§ Exercise details
Across all the entries, how many lines hold "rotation"? Answer with that number and nothing else.

Stored dataset items:
==============================

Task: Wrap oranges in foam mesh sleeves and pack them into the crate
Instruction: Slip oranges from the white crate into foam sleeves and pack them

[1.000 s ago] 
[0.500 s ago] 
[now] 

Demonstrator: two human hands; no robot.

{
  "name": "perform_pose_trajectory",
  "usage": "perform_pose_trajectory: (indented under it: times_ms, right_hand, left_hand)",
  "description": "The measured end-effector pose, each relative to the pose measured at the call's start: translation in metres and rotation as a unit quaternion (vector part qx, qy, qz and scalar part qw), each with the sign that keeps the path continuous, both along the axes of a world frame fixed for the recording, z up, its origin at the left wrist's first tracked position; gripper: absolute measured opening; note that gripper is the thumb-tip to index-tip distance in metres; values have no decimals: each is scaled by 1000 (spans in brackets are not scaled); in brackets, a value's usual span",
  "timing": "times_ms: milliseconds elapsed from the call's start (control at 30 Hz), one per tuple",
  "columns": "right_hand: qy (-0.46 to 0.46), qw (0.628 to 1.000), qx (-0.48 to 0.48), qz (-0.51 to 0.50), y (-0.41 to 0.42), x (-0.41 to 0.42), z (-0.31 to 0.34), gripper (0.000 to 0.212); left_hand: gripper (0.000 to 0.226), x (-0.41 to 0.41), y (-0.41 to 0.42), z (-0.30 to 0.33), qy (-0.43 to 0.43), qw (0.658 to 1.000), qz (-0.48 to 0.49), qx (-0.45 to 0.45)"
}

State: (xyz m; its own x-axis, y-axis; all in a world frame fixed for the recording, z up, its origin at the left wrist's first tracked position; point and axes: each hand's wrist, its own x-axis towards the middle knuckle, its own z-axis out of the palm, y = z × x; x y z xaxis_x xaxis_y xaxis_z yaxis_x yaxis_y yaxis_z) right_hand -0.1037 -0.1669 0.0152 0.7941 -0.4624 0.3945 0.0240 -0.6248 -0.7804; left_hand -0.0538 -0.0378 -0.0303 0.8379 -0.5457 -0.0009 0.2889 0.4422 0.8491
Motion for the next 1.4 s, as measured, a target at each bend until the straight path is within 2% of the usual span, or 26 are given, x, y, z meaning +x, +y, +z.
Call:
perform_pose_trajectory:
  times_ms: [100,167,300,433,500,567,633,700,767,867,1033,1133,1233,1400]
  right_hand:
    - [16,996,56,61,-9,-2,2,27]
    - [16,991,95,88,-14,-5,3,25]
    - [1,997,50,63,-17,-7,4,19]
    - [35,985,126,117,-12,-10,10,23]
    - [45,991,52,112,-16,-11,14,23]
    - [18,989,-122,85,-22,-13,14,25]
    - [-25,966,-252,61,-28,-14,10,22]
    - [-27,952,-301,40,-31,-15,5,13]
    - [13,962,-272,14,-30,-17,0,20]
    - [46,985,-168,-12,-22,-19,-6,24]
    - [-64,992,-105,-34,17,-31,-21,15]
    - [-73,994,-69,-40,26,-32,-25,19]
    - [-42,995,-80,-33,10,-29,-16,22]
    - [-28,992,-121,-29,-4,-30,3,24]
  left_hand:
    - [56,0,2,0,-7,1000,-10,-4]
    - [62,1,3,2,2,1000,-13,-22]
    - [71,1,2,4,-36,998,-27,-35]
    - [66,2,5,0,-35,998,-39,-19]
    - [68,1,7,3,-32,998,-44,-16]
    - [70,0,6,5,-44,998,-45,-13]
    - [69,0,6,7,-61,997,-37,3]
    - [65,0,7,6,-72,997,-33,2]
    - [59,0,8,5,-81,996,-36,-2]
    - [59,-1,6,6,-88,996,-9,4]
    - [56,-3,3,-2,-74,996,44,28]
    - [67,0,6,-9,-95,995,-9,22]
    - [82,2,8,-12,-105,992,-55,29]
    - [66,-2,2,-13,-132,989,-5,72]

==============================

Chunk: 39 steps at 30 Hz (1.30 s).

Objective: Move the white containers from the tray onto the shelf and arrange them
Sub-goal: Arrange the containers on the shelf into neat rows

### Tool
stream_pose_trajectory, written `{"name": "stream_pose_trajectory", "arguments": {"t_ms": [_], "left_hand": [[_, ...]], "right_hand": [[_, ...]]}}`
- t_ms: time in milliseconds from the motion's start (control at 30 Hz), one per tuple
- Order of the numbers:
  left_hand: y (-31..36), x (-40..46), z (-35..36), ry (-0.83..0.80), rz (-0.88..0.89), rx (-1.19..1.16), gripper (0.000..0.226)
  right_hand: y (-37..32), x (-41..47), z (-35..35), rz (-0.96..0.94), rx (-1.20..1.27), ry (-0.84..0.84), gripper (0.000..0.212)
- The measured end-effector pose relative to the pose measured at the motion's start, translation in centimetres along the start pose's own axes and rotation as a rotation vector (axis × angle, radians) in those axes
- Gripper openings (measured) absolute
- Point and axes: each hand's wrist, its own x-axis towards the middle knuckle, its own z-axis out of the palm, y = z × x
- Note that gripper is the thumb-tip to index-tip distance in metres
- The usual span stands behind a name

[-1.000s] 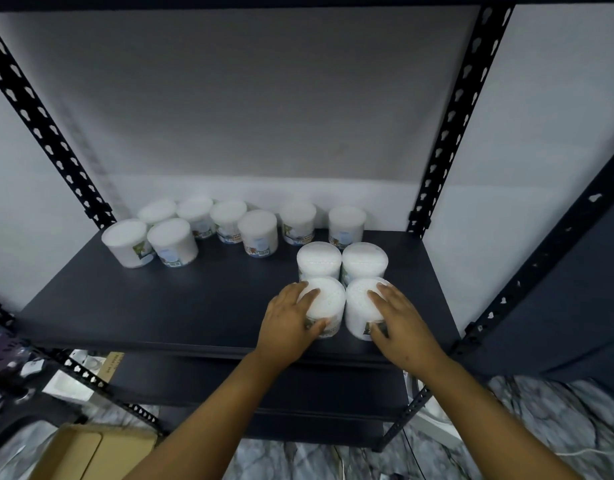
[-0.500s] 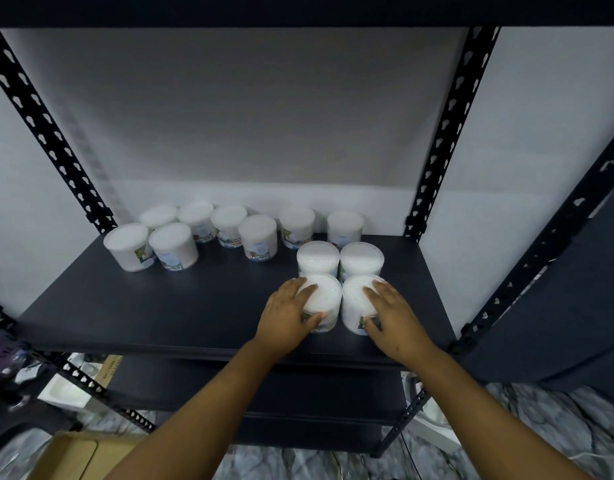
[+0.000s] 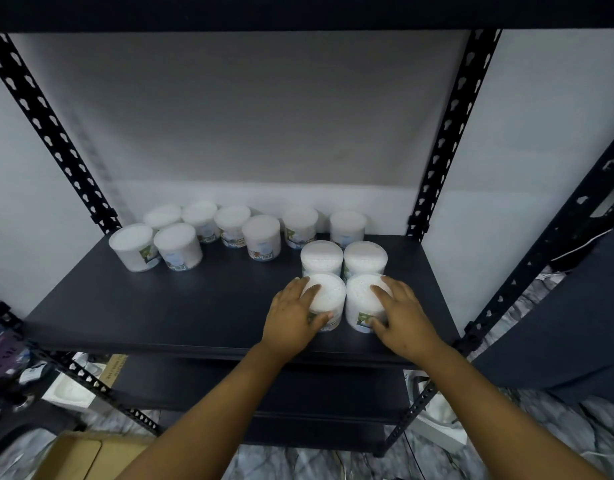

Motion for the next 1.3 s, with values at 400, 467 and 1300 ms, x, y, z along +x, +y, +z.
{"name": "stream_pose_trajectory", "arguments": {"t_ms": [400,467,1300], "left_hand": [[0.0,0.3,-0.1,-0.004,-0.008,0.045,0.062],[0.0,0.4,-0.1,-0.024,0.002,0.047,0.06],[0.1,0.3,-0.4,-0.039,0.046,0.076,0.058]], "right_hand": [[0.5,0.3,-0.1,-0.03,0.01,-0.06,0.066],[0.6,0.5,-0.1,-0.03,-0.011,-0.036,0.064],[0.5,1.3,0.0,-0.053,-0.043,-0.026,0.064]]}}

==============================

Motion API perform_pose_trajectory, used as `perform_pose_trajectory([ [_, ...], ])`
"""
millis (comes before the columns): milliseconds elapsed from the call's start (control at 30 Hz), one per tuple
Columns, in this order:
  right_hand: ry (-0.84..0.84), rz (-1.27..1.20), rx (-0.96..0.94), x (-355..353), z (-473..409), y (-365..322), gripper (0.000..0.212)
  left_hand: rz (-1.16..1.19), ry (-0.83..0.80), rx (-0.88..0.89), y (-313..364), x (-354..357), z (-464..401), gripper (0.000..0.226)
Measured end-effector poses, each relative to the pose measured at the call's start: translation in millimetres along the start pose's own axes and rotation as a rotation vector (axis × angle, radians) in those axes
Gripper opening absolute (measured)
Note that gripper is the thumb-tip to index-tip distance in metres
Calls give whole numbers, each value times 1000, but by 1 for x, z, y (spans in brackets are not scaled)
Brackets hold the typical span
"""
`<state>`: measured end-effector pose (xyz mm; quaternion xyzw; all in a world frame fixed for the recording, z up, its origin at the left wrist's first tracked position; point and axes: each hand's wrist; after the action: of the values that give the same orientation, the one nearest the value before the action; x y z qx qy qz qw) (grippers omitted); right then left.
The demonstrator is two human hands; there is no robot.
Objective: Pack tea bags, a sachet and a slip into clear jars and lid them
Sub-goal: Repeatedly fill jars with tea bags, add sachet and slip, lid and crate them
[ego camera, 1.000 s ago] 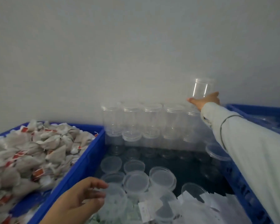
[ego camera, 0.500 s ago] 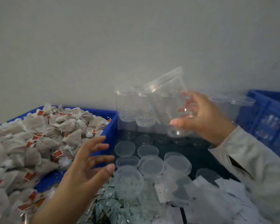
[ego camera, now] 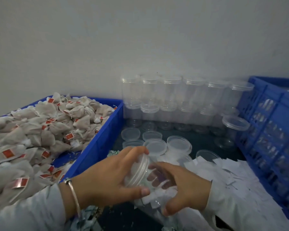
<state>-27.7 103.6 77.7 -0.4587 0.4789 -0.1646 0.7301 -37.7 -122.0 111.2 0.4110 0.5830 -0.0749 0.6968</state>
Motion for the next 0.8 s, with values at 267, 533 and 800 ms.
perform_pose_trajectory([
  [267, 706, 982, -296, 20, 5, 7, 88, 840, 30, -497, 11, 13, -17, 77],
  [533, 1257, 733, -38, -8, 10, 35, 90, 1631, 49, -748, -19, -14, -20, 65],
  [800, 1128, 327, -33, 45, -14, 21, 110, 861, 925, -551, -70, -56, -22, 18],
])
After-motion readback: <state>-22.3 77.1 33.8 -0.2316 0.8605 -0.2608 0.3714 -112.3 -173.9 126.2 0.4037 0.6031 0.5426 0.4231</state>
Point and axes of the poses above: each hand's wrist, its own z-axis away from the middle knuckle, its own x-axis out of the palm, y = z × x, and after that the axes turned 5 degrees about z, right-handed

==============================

§ Problem solution
3